ABOUT THIS TASK:
Show every line of the data below that includes the word "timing".

(DATA EXTRACT Opens)

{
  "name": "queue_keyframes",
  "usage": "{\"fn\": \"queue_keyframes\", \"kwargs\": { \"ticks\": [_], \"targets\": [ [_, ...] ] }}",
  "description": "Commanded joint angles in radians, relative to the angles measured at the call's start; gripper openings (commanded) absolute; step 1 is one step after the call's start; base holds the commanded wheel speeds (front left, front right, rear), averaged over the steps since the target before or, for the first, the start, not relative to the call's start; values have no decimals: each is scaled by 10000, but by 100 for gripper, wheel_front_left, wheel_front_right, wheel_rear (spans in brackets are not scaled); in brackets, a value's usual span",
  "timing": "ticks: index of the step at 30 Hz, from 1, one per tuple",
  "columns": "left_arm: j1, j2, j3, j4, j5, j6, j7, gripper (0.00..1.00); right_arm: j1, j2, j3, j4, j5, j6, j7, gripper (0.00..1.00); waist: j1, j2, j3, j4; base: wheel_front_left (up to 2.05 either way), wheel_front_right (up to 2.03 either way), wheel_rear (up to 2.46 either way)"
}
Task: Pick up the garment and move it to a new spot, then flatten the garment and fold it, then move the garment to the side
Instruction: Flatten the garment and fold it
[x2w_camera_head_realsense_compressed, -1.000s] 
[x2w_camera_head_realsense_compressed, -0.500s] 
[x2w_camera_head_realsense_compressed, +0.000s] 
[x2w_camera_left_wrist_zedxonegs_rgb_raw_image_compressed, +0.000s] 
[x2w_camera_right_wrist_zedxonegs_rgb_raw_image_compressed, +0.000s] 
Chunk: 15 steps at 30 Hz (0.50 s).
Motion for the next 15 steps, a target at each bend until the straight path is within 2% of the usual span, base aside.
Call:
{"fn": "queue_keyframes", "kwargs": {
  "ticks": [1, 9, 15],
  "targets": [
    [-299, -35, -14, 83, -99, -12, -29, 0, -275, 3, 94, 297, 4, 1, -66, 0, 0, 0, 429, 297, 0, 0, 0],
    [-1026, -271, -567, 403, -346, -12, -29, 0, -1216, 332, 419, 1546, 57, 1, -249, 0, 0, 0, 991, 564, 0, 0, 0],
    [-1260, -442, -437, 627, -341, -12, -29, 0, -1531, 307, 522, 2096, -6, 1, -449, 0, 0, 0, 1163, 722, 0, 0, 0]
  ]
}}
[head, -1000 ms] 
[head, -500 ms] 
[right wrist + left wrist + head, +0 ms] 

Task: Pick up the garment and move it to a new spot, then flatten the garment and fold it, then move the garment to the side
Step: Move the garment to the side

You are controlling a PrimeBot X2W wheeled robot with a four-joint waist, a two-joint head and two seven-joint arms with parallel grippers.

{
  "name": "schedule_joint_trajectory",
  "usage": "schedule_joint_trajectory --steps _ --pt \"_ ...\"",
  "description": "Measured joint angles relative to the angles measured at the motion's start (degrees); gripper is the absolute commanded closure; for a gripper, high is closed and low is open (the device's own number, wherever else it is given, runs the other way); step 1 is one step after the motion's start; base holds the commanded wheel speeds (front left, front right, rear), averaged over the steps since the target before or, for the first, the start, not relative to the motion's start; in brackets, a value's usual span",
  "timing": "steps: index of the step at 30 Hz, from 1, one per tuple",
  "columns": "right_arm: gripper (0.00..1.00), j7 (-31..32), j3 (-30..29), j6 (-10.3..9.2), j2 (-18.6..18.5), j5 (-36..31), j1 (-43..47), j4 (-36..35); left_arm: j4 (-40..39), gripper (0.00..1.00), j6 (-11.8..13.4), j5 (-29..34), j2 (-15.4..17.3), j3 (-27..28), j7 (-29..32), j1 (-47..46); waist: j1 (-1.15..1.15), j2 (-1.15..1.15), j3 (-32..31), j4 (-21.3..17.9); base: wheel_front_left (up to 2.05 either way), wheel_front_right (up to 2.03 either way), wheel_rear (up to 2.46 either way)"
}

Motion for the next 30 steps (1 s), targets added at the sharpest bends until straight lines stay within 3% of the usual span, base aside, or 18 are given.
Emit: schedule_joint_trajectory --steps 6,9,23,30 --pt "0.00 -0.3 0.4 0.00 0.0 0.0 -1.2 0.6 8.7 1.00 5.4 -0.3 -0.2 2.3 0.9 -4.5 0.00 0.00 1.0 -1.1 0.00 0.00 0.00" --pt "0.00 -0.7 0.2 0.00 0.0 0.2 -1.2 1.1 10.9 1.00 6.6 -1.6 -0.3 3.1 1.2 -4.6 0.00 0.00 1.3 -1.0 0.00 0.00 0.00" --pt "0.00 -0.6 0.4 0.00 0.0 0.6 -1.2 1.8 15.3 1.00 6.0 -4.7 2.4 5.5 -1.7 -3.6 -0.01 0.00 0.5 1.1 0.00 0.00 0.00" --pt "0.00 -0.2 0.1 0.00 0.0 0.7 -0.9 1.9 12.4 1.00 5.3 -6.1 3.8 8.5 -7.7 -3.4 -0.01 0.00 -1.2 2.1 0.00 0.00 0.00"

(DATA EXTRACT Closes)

RESULT BELOW:
  "timing": "ticks: index of the step at 30 Hz, from 1, one per tuple",
  "timing": "steps: index of the step at 30 Hz, from 1, one per tuple",

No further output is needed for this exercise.